**Required work**
Print the records below exactly. Omit every picture.
-- Supplied data follows --
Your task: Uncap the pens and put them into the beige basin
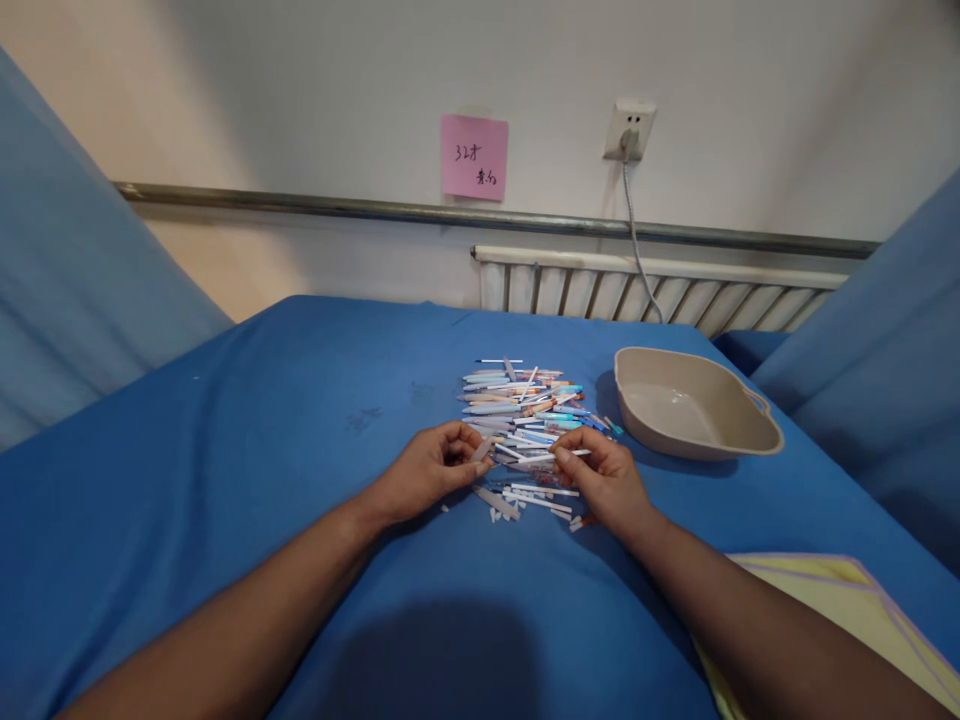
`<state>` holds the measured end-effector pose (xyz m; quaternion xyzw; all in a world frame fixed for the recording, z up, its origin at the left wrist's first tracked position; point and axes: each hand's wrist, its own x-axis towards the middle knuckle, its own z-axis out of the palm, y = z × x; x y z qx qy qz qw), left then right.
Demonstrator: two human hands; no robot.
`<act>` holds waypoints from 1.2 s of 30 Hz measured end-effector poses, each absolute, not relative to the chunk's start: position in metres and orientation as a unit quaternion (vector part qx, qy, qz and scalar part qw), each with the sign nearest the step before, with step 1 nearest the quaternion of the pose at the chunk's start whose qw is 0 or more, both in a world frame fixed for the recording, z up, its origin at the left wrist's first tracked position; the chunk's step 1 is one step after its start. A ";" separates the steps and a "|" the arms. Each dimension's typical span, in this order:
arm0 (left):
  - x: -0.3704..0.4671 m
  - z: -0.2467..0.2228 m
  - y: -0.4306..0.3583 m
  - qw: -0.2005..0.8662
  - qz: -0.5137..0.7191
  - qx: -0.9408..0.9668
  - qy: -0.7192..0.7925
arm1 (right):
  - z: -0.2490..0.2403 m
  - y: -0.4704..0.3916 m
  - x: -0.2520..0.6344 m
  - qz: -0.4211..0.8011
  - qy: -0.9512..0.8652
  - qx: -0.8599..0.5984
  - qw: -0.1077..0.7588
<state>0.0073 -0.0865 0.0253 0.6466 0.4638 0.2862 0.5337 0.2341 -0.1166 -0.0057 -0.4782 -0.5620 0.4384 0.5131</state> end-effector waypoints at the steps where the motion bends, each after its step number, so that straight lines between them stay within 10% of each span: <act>1: 0.007 0.026 -0.087 0.533 0.287 0.646 0.465 | -0.005 -0.117 0.234 0.437 -0.564 -0.480 0.511; 36: 0.007 0.024 -0.091 0.710 0.303 0.497 0.397 | -0.011 -0.114 0.237 0.632 -0.456 -0.382 0.497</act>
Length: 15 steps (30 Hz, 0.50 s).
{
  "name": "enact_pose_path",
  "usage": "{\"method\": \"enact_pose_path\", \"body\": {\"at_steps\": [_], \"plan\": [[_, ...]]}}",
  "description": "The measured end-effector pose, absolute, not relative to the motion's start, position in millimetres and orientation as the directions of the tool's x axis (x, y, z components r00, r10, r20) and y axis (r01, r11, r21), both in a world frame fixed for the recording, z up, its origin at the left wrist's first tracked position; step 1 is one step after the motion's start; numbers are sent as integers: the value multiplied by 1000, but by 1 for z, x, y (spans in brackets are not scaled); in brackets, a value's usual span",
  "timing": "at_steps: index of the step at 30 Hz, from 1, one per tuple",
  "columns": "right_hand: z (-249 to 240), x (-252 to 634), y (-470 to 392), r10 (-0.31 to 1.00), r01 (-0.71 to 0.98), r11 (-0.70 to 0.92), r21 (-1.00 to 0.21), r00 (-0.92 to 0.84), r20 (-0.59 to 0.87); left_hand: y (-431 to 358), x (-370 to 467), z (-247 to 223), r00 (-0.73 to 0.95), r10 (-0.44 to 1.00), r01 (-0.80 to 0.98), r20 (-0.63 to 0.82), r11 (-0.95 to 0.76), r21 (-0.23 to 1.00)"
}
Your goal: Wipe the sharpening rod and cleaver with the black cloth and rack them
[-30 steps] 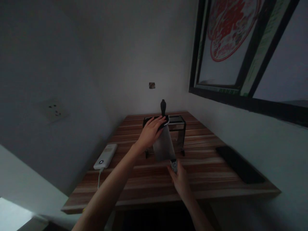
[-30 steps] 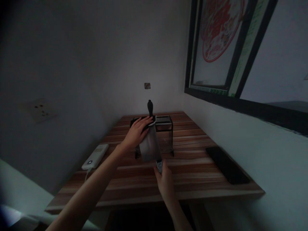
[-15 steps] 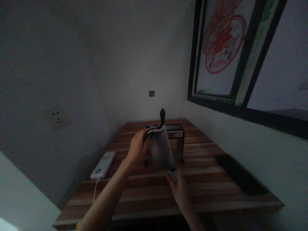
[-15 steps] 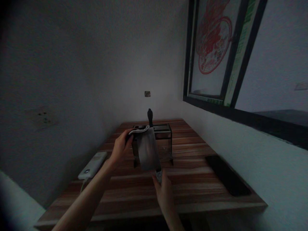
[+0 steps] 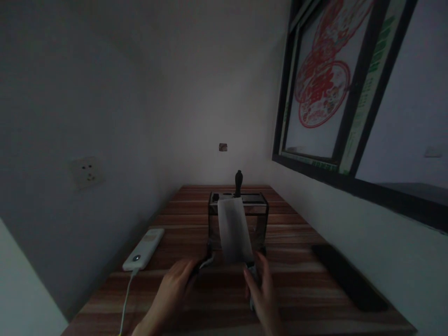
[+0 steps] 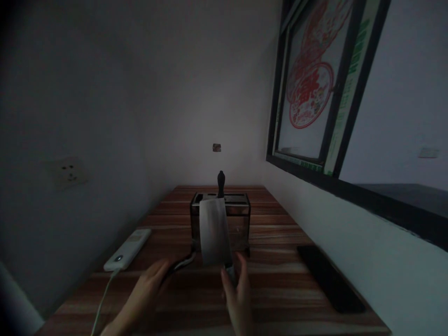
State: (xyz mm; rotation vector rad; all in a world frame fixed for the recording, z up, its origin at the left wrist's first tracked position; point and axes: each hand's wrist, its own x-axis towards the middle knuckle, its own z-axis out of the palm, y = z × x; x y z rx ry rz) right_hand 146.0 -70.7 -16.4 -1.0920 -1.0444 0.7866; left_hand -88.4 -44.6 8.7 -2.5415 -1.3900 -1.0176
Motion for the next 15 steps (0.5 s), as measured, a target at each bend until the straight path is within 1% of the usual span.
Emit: {"method": "enact_pose_path", "body": {"at_steps": [3,6,8,12,15], "plan": [[-11,146,-74,912,-63,312,-948,301,280,-53,-72,-8,420,804,743,421,-571,349],[-13,148,-76,920,-103,321,-941,269,285,-55,-56,-10,460,824,714,331,-565,415],[-14,150,-78,940,-147,303,-942,207,270,-54,-52,-7,468,827,703,312,-562,436],[-6,157,-85,966,-297,260,-919,85,246,-53,-54,-4,466,832,678,303,-555,482],[8,170,-93,962,-334,261,-906,13,272,-55,-56,-3,434,849,681,303,-529,506]]}}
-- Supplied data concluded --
**Output**
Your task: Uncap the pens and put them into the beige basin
`<state>` holds the measured end-effector pose (xyz m; quaternion xyzw; all in a world frame fixed for the recording, z up, its origin at the left wrist's first tracked position; point and axes: each hand's wrist, its own x-axis towards the middle knuckle, its own z-axis out of the palm, y = z × x; x y z qx qy qz qw), left then right.
Demonstrator: two human hands; no robot.
`<act>` holds waypoints from 1.2 s of 30 Hz measured end-effector poses, each absolute, not relative to the chunk's start: position in metres and orientation as a unit quaternion (vector part qx, qy, qz and scalar part qw), each with the sign nearest the step before, with step 1 nearest the quaternion of the pose at the chunk's start whose qw is 0 or more, both in a world frame fixed for the recording, z up, its origin at the left wrist's first tracked position; the chunk's step 1 is one step after its start. A ";" separates the steps and a "|" the arms. Each dimension's typical span, in this order:
arm0 (left):
  - x: -0.3704..0.4671 m
  - z: -0.2467..0.2228 m
  - y: -0.4306..0.3583 m
  - qw: -0.2005..0.8662
  - qz: -0.5137..0.7191
  - qx: -0.9408..0.9668
  - qy: -0.7192..0.7925
arm1 (right):
  - z: -0.2490..0.2403 m
  - y: -0.4704..0.3916 m
  - x: -0.2520..0.6344 m
  - qz: -0.4211..0.8011
  - qy: -0.9512..0.8652
  - qx: -0.8599..0.5984
  - qw: -0.1077..0.7588
<state>0.0073 -0.0865 0.0253 0.6466 0.4638 0.2862 0.5337 0.2341 -0.1166 -0.0057 -0.4782 -0.5620 0.4384 0.5131</state> end-effector waypoints at the steps where the motion bends, each after its step number, so that straight lines between them stay within 10% of each span: <act>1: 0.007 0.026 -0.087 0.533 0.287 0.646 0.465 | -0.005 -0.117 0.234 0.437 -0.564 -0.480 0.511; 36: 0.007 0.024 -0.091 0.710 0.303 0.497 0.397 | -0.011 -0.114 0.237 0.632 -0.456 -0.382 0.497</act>
Length: 15 steps (30 Hz, 0.50 s).
{
  "name": "enact_pose_path",
  "usage": "{\"method\": \"enact_pose_path\", \"body\": {\"at_steps\": [_], \"plan\": [[_, ...]]}}",
  "description": "The measured end-effector pose, absolute, not relative to the motion's start, position in millimetres and orientation as the directions of the tool's x axis (x, y, z components r00, r10, r20) and y axis (r01, r11, r21), both in a world frame fixed for the recording, z up, its origin at the left wrist's first tracked position; step 1 is one step after the motion's start; numbers are sent as integers: the value multiplied by 1000, but by 1 for z, x, y (spans in brackets are not scaled); in brackets, a value's usual span",
  "timing": "at_steps: index of the step at 30 Hz, from 1, one per tuple",
  "columns": "right_hand: z (-249 to 240), x (-252 to 634), y (-470 to 392), r10 (-0.31 to 1.00), r01 (-0.71 to 0.98), r11 (-0.70 to 0.92), r21 (-1.00 to 0.21), r00 (-0.92 to 0.84), r20 (-0.59 to 0.87); left_hand: y (-431 to 358), x (-370 to 467), z (-247 to 223), r00 (-0.73 to 0.95), r10 (-0.44 to 1.00), r01 (-0.80 to 0.98), r20 (-0.63 to 0.82), r11 (-0.95 to 0.76), r21 (-0.23 to 1.00)"
}
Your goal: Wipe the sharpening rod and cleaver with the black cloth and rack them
[-30 steps] 
[-30 steps] 
[-15 steps] 
[-15 steps] 
[+0 steps] 
[+0 steps] 
State: (xyz mm; rotation vector rad; all in a world frame fixed for the recording, z up, its origin at the left wrist's first tracked position; point and axes: each hand's wrist, its own x-axis towards the middle knuckle, its own z-axis out of the palm, y = z × x; x y z rx ry rz) right_hand 146.0 -70.7 -16.4 -1.0920 -1.0444 0.7866; left_hand -88.4 -44.6 8.7 -2.5415 -1.3900 -1.0176
Motion for the next 15 steps (0.5 s), as measured, a target at each bend until the straight path is within 1% of the usual span.
Emit: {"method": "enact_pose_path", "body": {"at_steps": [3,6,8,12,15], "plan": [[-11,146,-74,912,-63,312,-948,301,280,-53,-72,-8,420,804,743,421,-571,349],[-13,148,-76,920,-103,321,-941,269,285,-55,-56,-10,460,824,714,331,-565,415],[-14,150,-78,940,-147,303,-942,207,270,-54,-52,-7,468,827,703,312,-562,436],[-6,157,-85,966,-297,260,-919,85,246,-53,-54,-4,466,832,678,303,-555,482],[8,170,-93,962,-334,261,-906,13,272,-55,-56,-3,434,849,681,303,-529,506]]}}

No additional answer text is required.